## Data section
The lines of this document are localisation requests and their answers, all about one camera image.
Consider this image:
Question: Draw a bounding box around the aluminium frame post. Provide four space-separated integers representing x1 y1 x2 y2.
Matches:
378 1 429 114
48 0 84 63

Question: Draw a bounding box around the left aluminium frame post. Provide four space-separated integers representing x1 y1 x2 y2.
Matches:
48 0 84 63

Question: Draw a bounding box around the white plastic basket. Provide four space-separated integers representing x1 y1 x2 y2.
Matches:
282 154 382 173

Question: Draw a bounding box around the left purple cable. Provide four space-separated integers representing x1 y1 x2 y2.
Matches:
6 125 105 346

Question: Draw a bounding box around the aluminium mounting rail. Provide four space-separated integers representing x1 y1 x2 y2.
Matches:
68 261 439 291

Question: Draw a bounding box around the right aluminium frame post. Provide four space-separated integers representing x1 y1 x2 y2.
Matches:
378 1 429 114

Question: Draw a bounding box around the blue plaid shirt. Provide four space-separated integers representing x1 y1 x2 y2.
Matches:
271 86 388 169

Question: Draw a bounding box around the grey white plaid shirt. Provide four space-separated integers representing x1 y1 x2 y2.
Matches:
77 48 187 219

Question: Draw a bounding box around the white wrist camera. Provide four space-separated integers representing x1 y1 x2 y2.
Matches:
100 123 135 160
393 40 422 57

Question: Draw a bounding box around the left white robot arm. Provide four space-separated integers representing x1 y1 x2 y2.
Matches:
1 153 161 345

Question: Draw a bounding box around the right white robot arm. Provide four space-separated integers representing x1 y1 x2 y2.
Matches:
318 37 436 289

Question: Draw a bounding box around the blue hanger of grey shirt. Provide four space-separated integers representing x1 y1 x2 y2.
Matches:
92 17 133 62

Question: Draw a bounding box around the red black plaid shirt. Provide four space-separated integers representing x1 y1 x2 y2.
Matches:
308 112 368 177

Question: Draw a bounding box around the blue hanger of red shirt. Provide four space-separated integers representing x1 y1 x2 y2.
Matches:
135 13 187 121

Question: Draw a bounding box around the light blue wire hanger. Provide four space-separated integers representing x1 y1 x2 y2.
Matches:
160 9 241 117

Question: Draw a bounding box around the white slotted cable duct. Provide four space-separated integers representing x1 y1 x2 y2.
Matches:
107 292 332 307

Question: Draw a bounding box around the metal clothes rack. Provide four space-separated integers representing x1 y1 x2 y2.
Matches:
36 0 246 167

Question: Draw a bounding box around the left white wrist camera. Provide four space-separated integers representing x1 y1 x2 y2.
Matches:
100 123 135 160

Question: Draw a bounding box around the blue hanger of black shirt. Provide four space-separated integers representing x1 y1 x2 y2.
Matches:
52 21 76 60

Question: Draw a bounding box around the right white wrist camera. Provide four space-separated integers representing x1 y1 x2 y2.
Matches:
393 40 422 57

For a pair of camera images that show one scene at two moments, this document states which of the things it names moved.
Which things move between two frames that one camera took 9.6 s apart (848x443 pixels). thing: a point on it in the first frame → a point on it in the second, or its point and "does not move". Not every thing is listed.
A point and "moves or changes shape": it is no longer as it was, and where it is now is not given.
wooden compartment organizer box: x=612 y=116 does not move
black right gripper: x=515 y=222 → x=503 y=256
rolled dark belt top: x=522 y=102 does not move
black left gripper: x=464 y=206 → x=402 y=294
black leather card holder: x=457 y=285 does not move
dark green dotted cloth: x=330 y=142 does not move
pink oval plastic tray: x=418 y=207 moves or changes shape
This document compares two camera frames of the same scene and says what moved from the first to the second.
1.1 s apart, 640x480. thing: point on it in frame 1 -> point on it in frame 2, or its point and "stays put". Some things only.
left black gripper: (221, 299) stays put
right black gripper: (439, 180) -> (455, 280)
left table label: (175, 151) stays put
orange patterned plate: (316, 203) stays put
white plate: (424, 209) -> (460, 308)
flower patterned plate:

## What to do
From the records above, repeat exactly the lines from the one with "black right gripper: x=515" through the one with "right black gripper: (439, 180) -> (455, 280)", both included.

## Response area
black right gripper: x=515 y=222 → x=503 y=256
rolled dark belt top: x=522 y=102 does not move
black left gripper: x=464 y=206 → x=402 y=294
black leather card holder: x=457 y=285 does not move
dark green dotted cloth: x=330 y=142 does not move
pink oval plastic tray: x=418 y=207 moves or changes shape
This document compares two camera frames of the same scene and says what moved from the first to the second.
1.1 s apart, 640x480. thing: point on it in frame 1 -> point on it in frame 2, or its point and "stays put". Some things only.
left black gripper: (221, 299) stays put
right black gripper: (439, 180) -> (455, 280)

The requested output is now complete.